Here’s what a business owner recently told me: “I do have to wonder what “VALUE” and what impact promoting Twitter does …. I wouldn’t get caught up in that culture personally.”
The business owner used a specific example of a tweet by a teen: “$84 dollars later “well there’s a nice t-shirt”#happybirthday bearf—–.”
I love this tweet (expletive, aside). Why? The teen spent $84. Hello? What should that immediately tell you? Yes! The teen is a consumer.
If you sell products or services geared toward teens, you will likely want to be capturing this demographic today. Following a teen on Twitter doesn’t mean you endorse them. It’s simple marketing in the social media sphere. You are building a virtual marketing list.
And, of course, eventually teens become adults. The last time I checked, a consumer is a consumer as they age.

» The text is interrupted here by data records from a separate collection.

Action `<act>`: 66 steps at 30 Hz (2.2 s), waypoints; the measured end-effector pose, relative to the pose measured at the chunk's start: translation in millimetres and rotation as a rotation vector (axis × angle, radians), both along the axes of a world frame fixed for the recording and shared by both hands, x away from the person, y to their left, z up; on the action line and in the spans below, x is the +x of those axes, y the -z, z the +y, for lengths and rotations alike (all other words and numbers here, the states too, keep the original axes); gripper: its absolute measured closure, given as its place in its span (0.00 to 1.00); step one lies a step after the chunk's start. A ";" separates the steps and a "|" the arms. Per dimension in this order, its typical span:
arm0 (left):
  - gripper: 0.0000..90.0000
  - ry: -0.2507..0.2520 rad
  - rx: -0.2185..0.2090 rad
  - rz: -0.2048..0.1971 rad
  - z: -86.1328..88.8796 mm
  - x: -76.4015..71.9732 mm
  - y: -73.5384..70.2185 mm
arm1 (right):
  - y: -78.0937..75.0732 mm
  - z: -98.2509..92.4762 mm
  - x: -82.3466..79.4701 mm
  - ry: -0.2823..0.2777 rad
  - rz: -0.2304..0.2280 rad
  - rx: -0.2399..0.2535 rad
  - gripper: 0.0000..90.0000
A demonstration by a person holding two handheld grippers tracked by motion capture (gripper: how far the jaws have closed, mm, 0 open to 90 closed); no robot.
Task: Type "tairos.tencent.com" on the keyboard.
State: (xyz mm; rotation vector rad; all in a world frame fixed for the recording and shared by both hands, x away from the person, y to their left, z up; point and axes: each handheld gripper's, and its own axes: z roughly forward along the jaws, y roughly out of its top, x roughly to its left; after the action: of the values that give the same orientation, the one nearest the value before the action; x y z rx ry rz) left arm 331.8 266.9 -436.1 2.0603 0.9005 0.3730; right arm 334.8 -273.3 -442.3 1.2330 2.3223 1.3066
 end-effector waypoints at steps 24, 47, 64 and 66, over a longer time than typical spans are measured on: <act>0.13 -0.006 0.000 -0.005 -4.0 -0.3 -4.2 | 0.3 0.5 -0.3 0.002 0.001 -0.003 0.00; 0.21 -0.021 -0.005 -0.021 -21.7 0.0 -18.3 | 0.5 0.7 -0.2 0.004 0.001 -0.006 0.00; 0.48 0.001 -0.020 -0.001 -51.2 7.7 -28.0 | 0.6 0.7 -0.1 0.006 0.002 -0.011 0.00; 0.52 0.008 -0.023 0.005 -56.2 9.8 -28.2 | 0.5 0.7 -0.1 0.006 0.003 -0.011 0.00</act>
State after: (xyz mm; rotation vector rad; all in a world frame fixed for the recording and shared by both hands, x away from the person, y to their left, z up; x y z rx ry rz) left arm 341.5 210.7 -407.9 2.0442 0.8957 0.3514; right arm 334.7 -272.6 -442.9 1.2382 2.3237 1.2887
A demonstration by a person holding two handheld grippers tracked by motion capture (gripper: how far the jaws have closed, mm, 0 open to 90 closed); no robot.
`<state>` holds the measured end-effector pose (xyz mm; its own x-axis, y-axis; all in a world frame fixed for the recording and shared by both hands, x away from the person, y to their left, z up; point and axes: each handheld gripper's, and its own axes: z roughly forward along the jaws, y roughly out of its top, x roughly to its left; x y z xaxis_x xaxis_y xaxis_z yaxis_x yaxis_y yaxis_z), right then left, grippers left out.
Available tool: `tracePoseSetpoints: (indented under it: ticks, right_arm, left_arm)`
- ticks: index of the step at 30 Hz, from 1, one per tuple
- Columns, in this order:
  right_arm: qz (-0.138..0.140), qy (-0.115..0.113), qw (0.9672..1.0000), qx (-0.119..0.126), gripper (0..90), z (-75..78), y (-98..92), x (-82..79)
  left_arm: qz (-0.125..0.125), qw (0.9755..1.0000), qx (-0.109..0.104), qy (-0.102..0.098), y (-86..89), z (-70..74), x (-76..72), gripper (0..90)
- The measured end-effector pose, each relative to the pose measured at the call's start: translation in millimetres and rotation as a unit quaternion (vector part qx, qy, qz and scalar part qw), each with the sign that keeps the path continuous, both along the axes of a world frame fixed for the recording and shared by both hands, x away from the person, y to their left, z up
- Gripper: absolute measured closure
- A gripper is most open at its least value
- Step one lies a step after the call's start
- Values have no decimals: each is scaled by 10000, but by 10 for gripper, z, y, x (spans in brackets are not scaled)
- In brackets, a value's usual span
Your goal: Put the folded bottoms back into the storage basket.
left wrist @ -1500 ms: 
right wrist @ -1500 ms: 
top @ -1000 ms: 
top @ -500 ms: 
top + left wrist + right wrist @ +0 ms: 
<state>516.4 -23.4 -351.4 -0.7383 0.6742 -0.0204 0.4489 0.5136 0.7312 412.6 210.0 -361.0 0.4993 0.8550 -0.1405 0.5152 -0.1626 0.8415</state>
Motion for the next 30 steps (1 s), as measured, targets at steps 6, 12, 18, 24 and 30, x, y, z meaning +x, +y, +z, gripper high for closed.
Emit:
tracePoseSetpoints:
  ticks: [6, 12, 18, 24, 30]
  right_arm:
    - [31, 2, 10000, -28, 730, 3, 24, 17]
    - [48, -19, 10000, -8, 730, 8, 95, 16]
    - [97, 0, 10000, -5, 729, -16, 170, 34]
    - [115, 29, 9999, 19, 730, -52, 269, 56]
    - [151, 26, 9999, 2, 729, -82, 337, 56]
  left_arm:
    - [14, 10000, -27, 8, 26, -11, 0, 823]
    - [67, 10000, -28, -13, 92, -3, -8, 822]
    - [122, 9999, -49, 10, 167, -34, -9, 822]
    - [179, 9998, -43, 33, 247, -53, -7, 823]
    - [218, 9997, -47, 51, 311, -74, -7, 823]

One recent study showed that teens (12-17 and 18-24 year-old demographics) are now the fast growing segment on Twitter. Initially, teens were slow to embrace Twitter, but that is changing fast.
Before you dish teens on Twitter, you’ll have to decide if they are part of the audience you want to capture for the benefit of your business either for today or for the future.
Building an audience on social media like Twitter takes time and patience. You absolutely MUST think about who your customers will be tomorrow, too. Savvy businesses now this.
READ > Twitter Crushes Facebook for Marketing
Although Facebook has a larger social media presence and more users, Twitter gives businesses more clicks.
You need to answer the questions: Who do I want to connect with and why?
Social media works both ways. You want an audience that is prone to sharing your information. Are teens prone to see your business, product or service and share it with their friends, parents or other adults? (BTW, this is called FREE marketing!) Or, are teens in a househ0ld that uses your product or services. (Ah ha, see the area of influence is started to expand now, isn’t it?)
It’s funny, some businesses will build traditional email lists and never know if these lists contain teens. But throw social media into the mix, where businesses get to ‘see’ and ‘read’ users, and they immediately show disdain.